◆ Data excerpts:
--------------------

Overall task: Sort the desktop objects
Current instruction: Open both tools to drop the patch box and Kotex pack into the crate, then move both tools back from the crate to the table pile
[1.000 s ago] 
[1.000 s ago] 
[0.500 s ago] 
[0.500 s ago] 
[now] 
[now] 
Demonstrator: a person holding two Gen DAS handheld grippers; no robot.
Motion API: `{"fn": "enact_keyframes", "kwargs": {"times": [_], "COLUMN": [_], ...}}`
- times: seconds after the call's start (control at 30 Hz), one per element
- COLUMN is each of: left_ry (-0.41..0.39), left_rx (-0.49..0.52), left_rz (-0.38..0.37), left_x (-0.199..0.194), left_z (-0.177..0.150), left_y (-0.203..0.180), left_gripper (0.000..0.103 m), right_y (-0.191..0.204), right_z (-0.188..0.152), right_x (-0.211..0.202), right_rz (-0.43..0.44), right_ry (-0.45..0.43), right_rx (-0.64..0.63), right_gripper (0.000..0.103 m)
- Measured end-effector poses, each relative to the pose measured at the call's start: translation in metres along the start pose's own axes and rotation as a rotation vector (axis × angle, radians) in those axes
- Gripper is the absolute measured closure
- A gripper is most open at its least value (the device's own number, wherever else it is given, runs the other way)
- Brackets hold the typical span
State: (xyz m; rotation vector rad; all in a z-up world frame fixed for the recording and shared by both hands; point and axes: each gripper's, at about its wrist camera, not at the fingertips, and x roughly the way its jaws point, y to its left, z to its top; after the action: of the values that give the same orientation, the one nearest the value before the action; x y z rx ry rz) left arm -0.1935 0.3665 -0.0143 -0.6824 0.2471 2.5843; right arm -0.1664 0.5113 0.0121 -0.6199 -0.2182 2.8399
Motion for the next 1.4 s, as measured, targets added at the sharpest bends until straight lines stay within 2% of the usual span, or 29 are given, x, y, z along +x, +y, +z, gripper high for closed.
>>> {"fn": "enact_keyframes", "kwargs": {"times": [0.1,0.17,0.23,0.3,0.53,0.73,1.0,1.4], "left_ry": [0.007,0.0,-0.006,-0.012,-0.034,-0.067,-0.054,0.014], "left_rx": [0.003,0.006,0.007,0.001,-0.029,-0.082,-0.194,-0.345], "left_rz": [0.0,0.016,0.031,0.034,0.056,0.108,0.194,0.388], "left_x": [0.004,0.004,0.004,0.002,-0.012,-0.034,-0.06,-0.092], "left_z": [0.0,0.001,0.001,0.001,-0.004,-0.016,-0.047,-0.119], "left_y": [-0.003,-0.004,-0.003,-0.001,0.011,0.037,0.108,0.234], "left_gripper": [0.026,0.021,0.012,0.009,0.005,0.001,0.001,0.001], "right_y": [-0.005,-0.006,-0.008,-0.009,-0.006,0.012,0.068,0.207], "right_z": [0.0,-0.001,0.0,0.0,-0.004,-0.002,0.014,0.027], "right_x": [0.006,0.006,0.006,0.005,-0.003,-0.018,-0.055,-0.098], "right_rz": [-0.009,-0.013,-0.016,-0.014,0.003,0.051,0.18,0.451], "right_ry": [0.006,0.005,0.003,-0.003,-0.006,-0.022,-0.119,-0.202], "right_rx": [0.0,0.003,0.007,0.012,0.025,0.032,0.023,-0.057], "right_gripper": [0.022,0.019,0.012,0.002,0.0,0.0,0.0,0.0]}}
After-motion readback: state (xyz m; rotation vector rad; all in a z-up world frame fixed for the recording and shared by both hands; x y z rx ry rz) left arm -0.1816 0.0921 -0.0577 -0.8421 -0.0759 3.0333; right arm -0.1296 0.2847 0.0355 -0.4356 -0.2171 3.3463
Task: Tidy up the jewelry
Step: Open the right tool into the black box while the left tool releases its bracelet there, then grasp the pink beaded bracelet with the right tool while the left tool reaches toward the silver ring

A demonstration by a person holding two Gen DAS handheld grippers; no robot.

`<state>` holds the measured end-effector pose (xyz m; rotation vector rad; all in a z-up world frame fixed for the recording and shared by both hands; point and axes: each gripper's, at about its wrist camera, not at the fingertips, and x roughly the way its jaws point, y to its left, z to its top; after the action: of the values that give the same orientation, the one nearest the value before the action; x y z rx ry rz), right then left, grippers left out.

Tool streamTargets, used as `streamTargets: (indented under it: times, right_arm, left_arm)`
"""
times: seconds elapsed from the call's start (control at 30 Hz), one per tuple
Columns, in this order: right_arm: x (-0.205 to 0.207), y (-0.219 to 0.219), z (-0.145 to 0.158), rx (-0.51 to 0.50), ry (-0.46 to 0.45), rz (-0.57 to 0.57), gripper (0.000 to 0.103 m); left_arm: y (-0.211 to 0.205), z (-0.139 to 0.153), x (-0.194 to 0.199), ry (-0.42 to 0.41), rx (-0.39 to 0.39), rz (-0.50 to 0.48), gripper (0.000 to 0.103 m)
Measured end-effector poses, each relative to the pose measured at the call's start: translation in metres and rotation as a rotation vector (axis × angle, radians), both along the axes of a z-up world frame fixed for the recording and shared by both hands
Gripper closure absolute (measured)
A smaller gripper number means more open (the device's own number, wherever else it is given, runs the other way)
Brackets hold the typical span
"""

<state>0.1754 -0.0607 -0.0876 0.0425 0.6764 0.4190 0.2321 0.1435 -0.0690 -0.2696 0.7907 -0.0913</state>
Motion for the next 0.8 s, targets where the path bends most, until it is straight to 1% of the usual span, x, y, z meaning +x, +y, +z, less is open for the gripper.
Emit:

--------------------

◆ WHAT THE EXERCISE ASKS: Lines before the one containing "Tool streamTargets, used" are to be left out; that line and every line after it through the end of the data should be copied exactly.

◆ YOUR RESPONSE:
Tool streamTargets, used as `streamTargets: (indented under it: times, right_arm, left_arm)`
"""
times: seconds elapsed from the call's start (control at 30 Hz), one per tuple
Columns, in this order: right_arm: x (-0.205 to 0.207), y (-0.219 to 0.219), z (-0.145 to 0.158), rx (-0.51 to 0.50), ry (-0.46 to 0.45), rz (-0.57 to 0.57), gripper (0.000 to 0.103 m); left_arm: y (-0.211 to 0.205), z (-0.139 to 0.153), x (-0.194 to 0.199), ry (-0.42 to 0.41), rx (-0.39 to 0.39), rz (-0.50 to 0.48), gripper (0.000 to 0.103 m)
Measured end-effector poses, each relative to the pose measured at the call's start: translation in metres and rotation as a rotation vector (axis × angle, radians), both along the axes of a z-up world frame fixed for the recording and shared by both hands
Gripper closure absolute (measured)
A smaller gripper number means more open (the device's own number, wherever else it is given, runs the other way)
Brackets hold the typical span
"""

<state>0.1754 -0.0607 -0.0876 0.0425 0.6764 0.4190 0.2321 0.1435 -0.0690 -0.2696 0.7907 -0.0913</state>
Motion for the next 0.8 s, targets where the path bends most, until it is straight to 1% of the usual span, x, y, z meaning +x, +y, +z, less is open for the gripper.
Emit:

Nothing remains to be done in this exercise.